The immortal part of a man and the deadly part are jarringly distinct

and have always been. And the best proof of this is in such a case as

we have, considered - the case of the oaths of love.

A man's soul is as full of voices as a forest; there are ten thousand

tongues there like all the tongues of the trees: fancies, follies,

memories, madnesses, mysterious fears, and more mysterious hopes.

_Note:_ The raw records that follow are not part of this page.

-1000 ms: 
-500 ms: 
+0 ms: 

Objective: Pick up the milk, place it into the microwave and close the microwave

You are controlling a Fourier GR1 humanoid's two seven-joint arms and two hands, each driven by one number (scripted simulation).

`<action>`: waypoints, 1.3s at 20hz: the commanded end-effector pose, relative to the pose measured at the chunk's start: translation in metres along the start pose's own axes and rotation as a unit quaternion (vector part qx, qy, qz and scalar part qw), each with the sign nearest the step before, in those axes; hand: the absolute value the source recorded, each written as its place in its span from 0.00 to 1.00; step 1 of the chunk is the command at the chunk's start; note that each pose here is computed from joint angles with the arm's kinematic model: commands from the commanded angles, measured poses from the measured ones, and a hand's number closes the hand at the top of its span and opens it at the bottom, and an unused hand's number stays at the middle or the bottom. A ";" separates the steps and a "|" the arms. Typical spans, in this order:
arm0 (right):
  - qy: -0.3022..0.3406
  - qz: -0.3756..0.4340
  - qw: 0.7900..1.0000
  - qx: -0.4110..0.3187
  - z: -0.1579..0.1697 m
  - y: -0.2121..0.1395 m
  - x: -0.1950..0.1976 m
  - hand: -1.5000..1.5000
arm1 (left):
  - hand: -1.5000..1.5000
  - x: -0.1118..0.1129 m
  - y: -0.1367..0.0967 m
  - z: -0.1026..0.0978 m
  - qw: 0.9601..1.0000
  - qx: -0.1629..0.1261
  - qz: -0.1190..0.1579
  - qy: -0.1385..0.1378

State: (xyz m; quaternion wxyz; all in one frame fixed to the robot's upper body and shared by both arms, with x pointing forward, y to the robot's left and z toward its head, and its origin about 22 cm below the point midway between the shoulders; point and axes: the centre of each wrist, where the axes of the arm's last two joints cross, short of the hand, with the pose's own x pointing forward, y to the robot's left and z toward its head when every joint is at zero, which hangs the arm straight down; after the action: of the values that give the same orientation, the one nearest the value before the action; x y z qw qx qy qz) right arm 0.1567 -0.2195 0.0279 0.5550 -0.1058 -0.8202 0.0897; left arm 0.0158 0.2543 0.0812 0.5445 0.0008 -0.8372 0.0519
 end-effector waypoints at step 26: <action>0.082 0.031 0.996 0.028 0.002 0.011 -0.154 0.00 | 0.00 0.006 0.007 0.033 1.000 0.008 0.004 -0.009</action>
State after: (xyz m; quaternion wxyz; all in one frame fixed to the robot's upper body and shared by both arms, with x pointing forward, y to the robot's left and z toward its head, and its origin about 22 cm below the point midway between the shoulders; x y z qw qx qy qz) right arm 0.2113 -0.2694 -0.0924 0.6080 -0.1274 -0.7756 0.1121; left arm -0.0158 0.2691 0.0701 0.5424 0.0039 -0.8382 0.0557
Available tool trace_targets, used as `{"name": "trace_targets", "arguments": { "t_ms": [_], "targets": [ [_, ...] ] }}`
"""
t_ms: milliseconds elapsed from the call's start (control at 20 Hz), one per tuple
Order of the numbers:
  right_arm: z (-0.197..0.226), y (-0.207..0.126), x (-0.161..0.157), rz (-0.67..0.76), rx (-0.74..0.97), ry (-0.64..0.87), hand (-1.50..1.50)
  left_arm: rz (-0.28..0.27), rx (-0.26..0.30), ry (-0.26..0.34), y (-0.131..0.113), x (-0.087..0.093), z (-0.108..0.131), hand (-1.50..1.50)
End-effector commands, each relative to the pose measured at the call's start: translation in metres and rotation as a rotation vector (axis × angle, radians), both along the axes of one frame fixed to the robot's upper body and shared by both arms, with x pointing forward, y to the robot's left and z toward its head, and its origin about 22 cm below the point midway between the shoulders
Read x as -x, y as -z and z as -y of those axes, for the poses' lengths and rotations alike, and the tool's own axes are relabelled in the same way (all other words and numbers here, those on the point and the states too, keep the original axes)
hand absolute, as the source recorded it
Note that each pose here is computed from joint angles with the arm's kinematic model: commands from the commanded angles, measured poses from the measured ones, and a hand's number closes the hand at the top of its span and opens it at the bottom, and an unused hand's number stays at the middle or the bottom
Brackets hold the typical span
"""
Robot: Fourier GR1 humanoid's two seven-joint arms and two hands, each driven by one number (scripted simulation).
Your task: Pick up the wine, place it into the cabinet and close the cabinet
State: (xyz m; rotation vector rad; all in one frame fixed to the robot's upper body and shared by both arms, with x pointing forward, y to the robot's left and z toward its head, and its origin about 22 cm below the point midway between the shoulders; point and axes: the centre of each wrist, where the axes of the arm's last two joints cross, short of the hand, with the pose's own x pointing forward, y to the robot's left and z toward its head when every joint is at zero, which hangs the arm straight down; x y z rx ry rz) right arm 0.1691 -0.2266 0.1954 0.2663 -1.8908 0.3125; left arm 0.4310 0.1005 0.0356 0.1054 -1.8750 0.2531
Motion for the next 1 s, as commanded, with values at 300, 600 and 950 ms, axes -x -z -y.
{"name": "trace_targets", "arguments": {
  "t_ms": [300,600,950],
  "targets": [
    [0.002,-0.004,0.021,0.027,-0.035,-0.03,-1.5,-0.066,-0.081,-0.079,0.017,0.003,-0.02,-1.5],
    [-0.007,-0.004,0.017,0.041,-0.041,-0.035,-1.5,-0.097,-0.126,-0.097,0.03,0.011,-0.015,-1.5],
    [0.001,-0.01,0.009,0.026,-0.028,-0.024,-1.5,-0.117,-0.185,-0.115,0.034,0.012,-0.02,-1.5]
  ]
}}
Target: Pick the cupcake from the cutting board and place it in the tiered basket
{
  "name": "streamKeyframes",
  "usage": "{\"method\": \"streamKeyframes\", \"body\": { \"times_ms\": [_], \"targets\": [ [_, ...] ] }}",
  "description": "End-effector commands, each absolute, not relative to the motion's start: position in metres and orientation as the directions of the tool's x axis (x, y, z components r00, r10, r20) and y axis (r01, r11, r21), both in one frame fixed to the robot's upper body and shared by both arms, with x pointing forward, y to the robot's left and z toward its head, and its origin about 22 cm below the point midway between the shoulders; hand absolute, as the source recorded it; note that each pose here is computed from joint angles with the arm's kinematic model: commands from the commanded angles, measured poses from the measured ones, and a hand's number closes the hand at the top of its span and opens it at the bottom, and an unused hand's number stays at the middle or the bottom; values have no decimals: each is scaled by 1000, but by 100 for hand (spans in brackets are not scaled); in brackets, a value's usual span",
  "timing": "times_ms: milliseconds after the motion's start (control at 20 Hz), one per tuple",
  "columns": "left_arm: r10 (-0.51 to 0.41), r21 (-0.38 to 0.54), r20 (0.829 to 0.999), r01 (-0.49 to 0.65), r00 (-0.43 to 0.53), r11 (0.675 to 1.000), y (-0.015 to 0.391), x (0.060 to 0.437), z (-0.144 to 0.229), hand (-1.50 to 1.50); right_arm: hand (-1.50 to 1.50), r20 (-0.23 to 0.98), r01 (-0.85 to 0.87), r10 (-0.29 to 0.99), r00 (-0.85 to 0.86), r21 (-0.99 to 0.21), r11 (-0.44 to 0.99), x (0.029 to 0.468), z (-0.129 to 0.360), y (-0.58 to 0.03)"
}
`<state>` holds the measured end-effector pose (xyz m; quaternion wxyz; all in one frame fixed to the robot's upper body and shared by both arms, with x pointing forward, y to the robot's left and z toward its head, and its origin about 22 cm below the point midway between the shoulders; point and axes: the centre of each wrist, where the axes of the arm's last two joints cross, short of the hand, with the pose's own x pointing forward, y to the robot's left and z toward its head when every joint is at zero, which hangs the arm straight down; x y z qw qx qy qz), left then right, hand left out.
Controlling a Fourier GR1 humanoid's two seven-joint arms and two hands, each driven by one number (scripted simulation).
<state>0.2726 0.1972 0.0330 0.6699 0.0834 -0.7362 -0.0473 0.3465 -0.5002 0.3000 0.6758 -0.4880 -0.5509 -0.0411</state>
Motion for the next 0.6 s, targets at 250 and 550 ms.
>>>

All the settlement and sane government of life consists in coming to

the conclusion that some of those voices have authority and others

not. You may have an impulse to fight your enemy or an impulse to

run away from him; a reason to serve your country or a reason to

betray it; a good idea for making sweets or a better idea for poisoning

them. The only test I know by which to judge one argument or

inspiration from another is ultimately this: that all the noble

necessities of man talk the language of eternity. When man is doing

the three or four things that he was sent on this earth to do, then he

speaks like one who shall live for ever. A man dying for his country

does not talk as if local preferences could change. Leonidas does not

say, "In my present mood, I prefer Sparta to Persia." William Tell

does not remark, "The Swiss civilisation, so far as I can yet see, is

superior to the Austrian." When men are making commonwealths,

they talk in terms of the absolute, and so they do when they are

making (however unconsciously) those smaller commonwealths which

are called families. There are in life certain immortal moments,

moments that have authority. Lovers are right to tattoo each other's

skins and cut each other's names about the world; they do belong to

each other in a more awful sense than they know.

1 comment:

  1. This reminds me of a scene in CRIME AND PUNISHMENT. The police inspector Porfiry Petrovich is questioning Raskolnikov, who has recently murdered an old pawnbroker and her sister. Porfiry Petrovich doesn't appear to suspect Raskolnikov yet, but it's clear throughout the novel that despite his unprepossessing exterior, he's shrewder than the intellectual student. (He actually reminds me of Father Brown, a bit.) The two men fall into a discussion of an article that Raskolnikov has recently published, arguing that the rules of common morality are not binding on 'superior men.' Porfiry raises the same point that Chesterton makes here: namely -- granting the argument -- how can anyone know whether he, or anyone else, is one of these superior men? And supposing someone committed a crime in the belief that he was a superior man -- but was mistaken? Porfiry speaks in a disarmingly light, almost flippant, way, but of course his question goes to the heart of Raskolnkov's predicament.